Ce sont des produits dédiés à l'alimentation infantile adaptés et de qualité (lait infantile, plats d'alimentation infantile) et à l'alimentation familiale faite maison (des produits bruts comme de la volaille et des matières grasses, des produits laitiers, des ustensiles de cuisine, du petit électroménager). Associés aux conseils nutritionnels et aux recettes proposées par le Programme Malin, ces produits permettent aux familles de cuisiner régulièrement des plats adaptés à leurs besoins. Notre objectif est peu à peu d'aider les familles à constituer l'assiette idéale du Programme national nutrition santé (PNNS).
Quels sont les impacts observés sur les régions pilotes ? Qu'est-ce que le programme a déjà changé ? 
Tout d'abord, le programme Malin a réussi à mettre en place un dispositif de communication innovant permettant de toucher des familles sous contraintes budgétaires pas toujours touchées par les dispositifs publics et associatifs. Cette communication est passée par l'envoi d'e-mails de la CAF et un réseau de structures locales partenaires (santé, social, petite enfance…). Cela a permis de toucher au moins 30% des enfants éligibles. Ensuite, l'offre proposée a été co-construite par des familles et des acteurs de terrain ; ce qui a permis de vérifier sa pertinence pour répondre aux besoins des familles.
Combien de temps faut-il pour que les effets positifs se fassent ressentir chez l'enfant ? Et les parents ?
On ne peut le savoir que sur de grandes études interventionnelles en santé publique comme celle qui est incluse dans le Programme Malin et menée en partenariat avec l'Inserm et des maternités et dont les résultats seront connus après 2024. L'impact sur l'enfant d'une bonne nutrition se voit déjà en population générale (hors Malin) puisque les recommandations du PNNS ont fait stagner la courbe de prévalence de l'obésité qui, avant, était en hausse permanente. 

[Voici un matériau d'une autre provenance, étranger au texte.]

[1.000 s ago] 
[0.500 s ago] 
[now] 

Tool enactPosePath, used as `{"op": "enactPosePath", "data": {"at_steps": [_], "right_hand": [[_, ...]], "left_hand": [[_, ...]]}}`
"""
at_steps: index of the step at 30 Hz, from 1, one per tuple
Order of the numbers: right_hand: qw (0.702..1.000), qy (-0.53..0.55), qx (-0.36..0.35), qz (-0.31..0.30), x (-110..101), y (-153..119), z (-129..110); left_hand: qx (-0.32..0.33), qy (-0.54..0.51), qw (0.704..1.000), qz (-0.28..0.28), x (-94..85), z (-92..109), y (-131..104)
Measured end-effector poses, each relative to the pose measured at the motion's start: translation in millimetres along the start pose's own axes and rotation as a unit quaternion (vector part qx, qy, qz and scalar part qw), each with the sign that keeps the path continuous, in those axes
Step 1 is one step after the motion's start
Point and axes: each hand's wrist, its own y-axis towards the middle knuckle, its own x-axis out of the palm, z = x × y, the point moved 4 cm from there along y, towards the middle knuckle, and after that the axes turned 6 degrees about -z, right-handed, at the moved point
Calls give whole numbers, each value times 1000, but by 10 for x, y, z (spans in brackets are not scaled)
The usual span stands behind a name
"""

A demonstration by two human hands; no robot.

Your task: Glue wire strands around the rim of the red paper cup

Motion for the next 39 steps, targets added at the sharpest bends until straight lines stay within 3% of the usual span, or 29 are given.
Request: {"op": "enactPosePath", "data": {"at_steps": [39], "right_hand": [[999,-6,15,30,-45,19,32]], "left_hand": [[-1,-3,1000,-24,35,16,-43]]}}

En ce qui concerne les bienfaits à long terme chez les adultes, ils seront visibles à l'échelle d'une génération si les personnes adultes continuent à avoir une nutrition saine. Il est bien évident que malgré une nutrition saine jusqu'à 2 ans si par la suite l'individu n'applique pas les recommandations générales adaptées à l'adulte (PNNS) il y aura effacement des effets bénéfiques, mais peut-être moins que si rien n'avait été fait avant 2 ans.
Dans quelles mesures y a-t-il urgence à déployer ce programme sur toute la France ?   
La crise sanitaire a entraîné une dégradation de la situation financière des ménages, affectant aussi bien les ménages les plus pauvres que les classes moyennes. Les ménages avec enfants sont plus nombreux à déclarer une dégradation de leur situation financière.
 
L'aide alimentaire ne peut pas répondre seule correctement à l'ensemble des besoins. Le Programme Malin touche des profils de familles qui n'ont pas l'habitude ou ne sont pas éligibles à des dispositifs sociaux portés par des associations ou les pouvoirs publics. Ces familles vont se situer juste en dessous ou juste au-dessus du seuil de pauvreté. Il nous semble donc très important de pouvoir leur apporter un coup de pouce budgétaire et des conseils adaptés afin que ces familles puissent avoir une alimentation de qualité et contribuer à éviter la bascule dans la grande précarité. Et ce d'autant plus dans la situation de crise actuelle.